Good luck to those who take up the challenge! 

Ralph.


----------



## zeusrekning (Mar 24, 2008)

How accurate is this method for cutting balls? Where I used to work me made a lot of "dog bone" axle shafts for RC cars and similar connecting rods with a ball on each end for pneumatic air tools. 
It was a PITA to hold the spherical shape accurately. We would measure three points , one vertically, one at 45deg / , and one at 135deg. We also used go/nogo ring gages for a quick check. This was all done on a Swiss screw machine but we had to make offsets constantly. I ahve a project that is similar to the above mentioned parts and just wanted to know what to expect. 
Thanks,
Tim


----------



## Cedge (Mar 24, 2008)

Tim
It's not only pretty accurate, its not at all difficult. Once set, the tool maintains the radius throughout the whole arc of the cut.... concave or convex. I really like the cutting head on this one much better than the experimental one I made sometime back.

I usually use an over the top version for cutting sphericals, but this design is the most versatile, allowing both concave and convex cuts with a single tool.

Steve


----------



## Brass_Machine (Mar 24, 2008)

I like the idea of this radius cutter... but I will have to come up with a different way to mount it to a 7X mini lathe. Gonna have to think this one thru...

Got any more picture of your torches??

Eric


----------



## Divided He ad (Mar 25, 2008)

Hello all, this is pretty east to set up. I simply mic the dia of the part divide by two and set the tool to that measurement using my vernier to get as accurate as possible. The trick is setting the tip at zero in the first place( took me some testing ) and as steve says here it holds the measurement you set, I'll have to vid it in action and 'tube' it... may try that this eve? 

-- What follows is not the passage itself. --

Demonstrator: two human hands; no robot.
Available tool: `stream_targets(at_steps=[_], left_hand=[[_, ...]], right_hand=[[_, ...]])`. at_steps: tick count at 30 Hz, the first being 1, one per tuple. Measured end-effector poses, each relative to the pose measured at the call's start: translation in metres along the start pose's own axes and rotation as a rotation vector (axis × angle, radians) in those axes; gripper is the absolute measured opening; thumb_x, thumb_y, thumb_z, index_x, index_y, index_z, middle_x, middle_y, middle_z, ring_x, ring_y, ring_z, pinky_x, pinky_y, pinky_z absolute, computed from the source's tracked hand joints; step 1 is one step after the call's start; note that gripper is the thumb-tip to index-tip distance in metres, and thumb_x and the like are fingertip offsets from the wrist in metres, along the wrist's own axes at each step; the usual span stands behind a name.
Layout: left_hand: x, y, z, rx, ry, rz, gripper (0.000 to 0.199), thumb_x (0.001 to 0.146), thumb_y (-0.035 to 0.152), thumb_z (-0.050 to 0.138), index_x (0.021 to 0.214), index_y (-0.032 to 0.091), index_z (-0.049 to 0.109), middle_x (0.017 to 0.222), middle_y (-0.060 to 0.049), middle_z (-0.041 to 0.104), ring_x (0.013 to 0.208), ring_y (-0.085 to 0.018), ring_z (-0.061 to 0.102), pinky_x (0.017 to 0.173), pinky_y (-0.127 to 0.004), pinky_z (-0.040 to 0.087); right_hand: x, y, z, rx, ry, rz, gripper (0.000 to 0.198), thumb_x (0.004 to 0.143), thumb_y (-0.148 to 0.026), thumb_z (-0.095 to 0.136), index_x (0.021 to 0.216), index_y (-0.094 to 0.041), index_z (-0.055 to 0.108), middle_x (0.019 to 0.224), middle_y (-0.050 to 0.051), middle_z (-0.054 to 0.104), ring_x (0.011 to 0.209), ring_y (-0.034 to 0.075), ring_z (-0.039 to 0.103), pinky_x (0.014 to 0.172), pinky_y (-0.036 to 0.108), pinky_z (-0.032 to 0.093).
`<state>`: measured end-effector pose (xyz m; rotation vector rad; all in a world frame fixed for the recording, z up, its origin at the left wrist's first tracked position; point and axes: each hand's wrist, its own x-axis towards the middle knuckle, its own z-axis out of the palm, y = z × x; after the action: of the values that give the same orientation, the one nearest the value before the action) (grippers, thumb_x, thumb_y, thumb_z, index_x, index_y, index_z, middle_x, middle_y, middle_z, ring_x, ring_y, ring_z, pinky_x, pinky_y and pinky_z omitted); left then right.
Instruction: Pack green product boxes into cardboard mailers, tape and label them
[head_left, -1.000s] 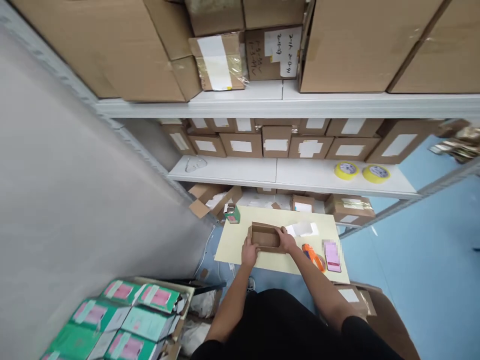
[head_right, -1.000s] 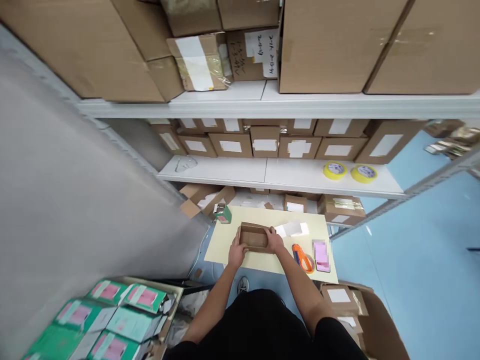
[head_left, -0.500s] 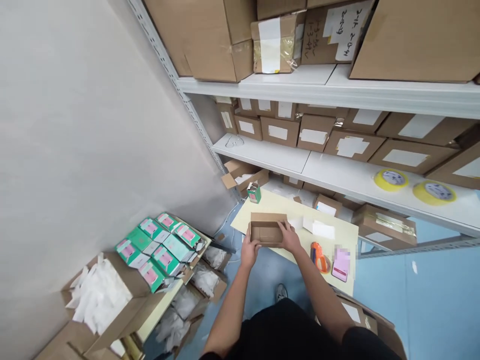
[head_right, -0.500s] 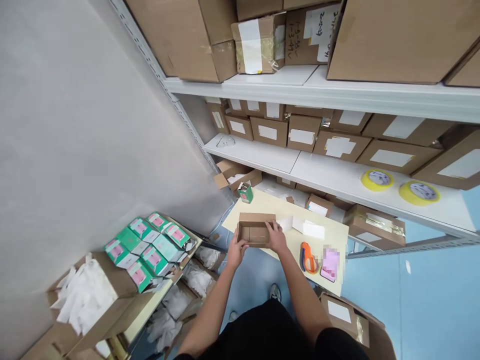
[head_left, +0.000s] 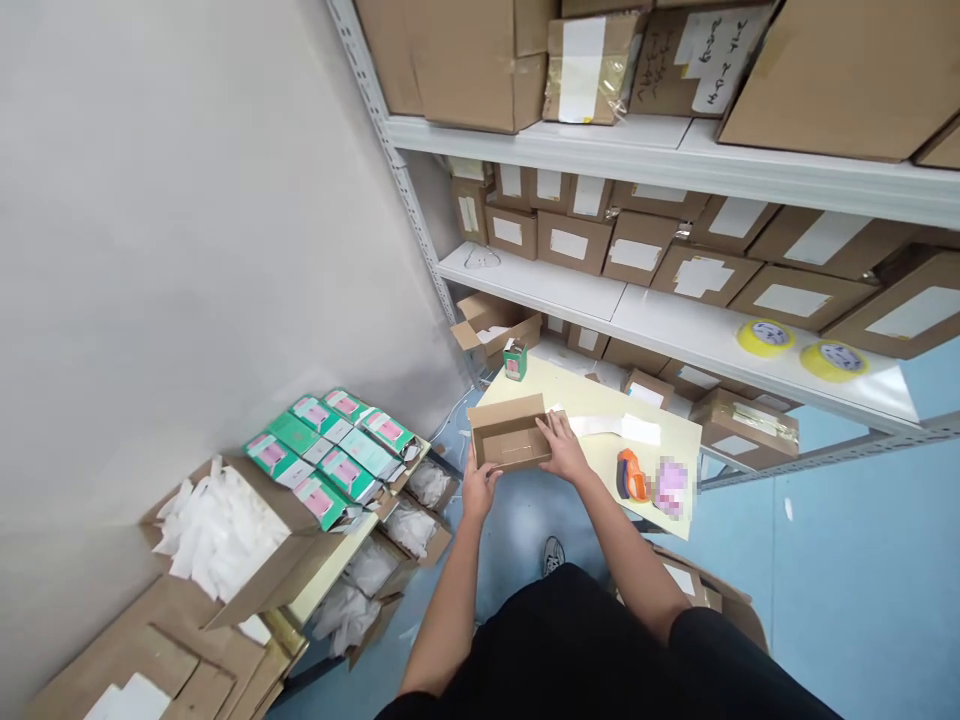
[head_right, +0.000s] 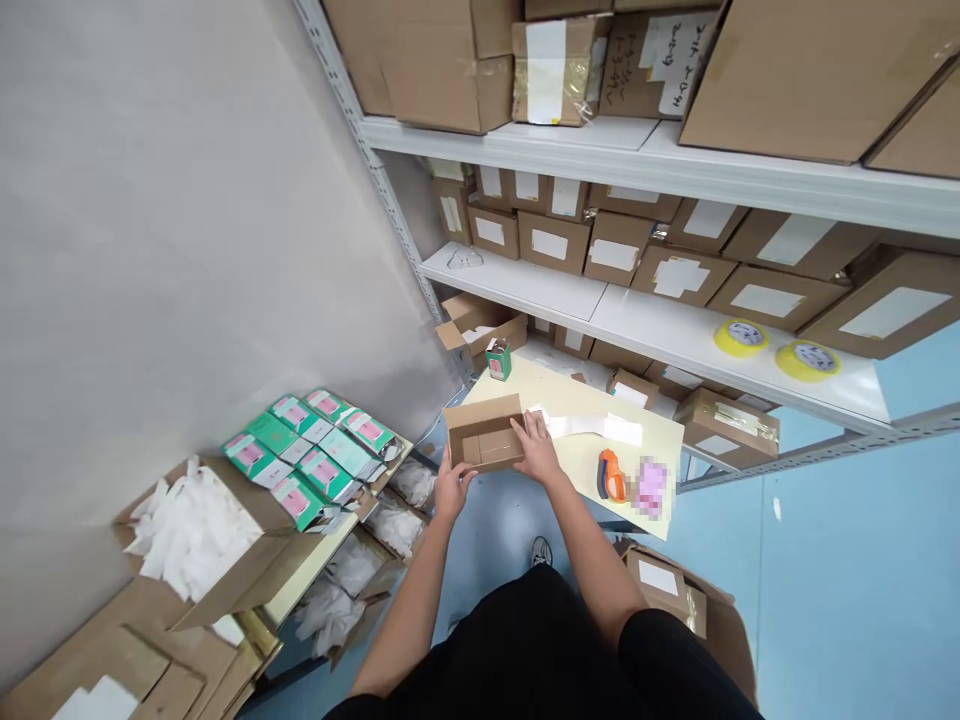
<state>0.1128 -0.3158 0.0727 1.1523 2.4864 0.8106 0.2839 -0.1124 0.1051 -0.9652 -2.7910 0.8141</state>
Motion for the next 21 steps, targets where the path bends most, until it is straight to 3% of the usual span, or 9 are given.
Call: stream_targets(at_steps=[6,10,13,16,21], left_hand=[[-0.027,-0.04,-0.033,-0.006,0.025,-0.043,0.018,0.094,0.028,0.064,0.105,0.025,0.078,0.173,-0.001,0.025,0.16,-0.027,0.022,0.127,-0.044,0.033],[-0.035,-0.059,-0.045,-0.026,0.042,-0.057,0.018,0.094,0.028,0.064,0.105,0.025,0.078,0.174,-0.002,0.023,0.16,-0.026,0.025,0.126,-0.041,0.036],[-0.034,-0.066,-0.05,-0.028,0.038,-0.043,0.017,0.094,0.028,0.064,0.103,0.024,0.078,0.176,0.0,0.018,0.159,-0.026,0.027,0.126,-0.037,0.036],[-0.028,-0.066,-0.051,0.008,0.005,-0.025,0.019,0.094,0.029,0.064,0.104,0.024,0.079,0.176,0.001,0.017,0.16,-0.026,0.025,0.127,-0.038,0.034],[-0.018,-0.053,-0.05,0.052,-0.009,-0.009,0.02,0.093,0.03,0.064,0.105,0.024,0.079,0.175,0.001,0.019,0.16,-0.028,0.023,0.127,-0.041,0.035]], right_hand=[[-0.012,-0.061,0.023,0.034,0.008,-0.093,0.103,0.075,-0.029,0.083,0.164,-0.031,0.032,0.177,0.005,0.01,0.161,0.041,0.012,0.128,0.057,0.021],[-0.031,-0.074,0.035,0.084,0.139,-0.094,0.076,0.088,-0.035,0.068,0.159,-0.026,0.043,0.173,0.007,0.025,0.161,0.035,0.017,0.129,0.054,0.023],[-0.048,-0.06,0.039,0.147,0.27,-0.012,0.064,0.094,-0.037,0.059,0.155,-0.024,0.049,0.169,0.008,0.034,0.159,0.033,0.022,0.13,0.053,0.024],[-0.055,-0.027,0.04,0.249,0.337,0.151,0.06,0.094,-0.037,0.055,0.153,-0.023,0.052,0.165,0.009,0.041,0.155,0.033,0.032,0.128,0.053,0.028],[-0.022,0.036,0.041,0.596,0.256,0.515,0.057,0.096,-0.045,0.051,0.148,-0.019,0.056,0.15,0.013,0.06,0.133,0.029,0.059,0.114,0.045,0.046]])
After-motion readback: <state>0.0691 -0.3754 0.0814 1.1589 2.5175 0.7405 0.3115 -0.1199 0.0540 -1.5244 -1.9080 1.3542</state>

The torches... I can put some pics on to 'bucket' for you to see, I'll do that now and post the link... just need to find the right place to post them... not exactly engines!! 

Ralph.


----------



## Divided He ad (Mar 31, 2008)

Ok, 

for those of you who asked. Here is a vid of the ball turner doing just that... well making a knob anyway!

Hope it's ok...? if you want further just ask... with my new camera stand it's easy ;D


[ame]http://www.youtube.com/watch?v=f4pwUw0G3RQ[/ame]

It's 1.50 am   .... good night!


Ralph.


----------



## Bernd (Mar 31, 2008)

Ralph,

Excellent. Also you have a great talent for making those videos. :bow: :bow:

Bernd


----------



## deere_x475guy (Mar 31, 2008)

Divided....really enjoyed the video!

I still have the ball turner I made for my 9x20. I am using a boring head set up now on my 13x40 but I really preferr the style from Steve's site.


----------



## dparker (Apr 1, 2008)

Divided: That is impressive! You really had me going--I watched the chuck moving back and forth several times before it dawned on me you were using the camera mount on the carriage. You need more swarf or oil spray on the back guard. You really had me watching and trying to concentrate on what was happening.
Got to make me one of those things, looks like fun making steel balls. Good on you. Thank you, I even liked the music.
don


----------



## Powder keg (Apr 1, 2008)

Super Job there Ralph!!! I might have to see about mounting a camera onto my lathe. That's a great Idea! Thanks for sharing)

Wes


----------



## Divided He ad (Apr 1, 2008)

;D It's nice to know it confused others... I made the vid and it had me looking more than once!! :big:

It really is my favorite piece of tooling ;D

might make a vid showing the styling stuff next? Don't know when though got to make some torches as prezzies first 



Ralph.


----------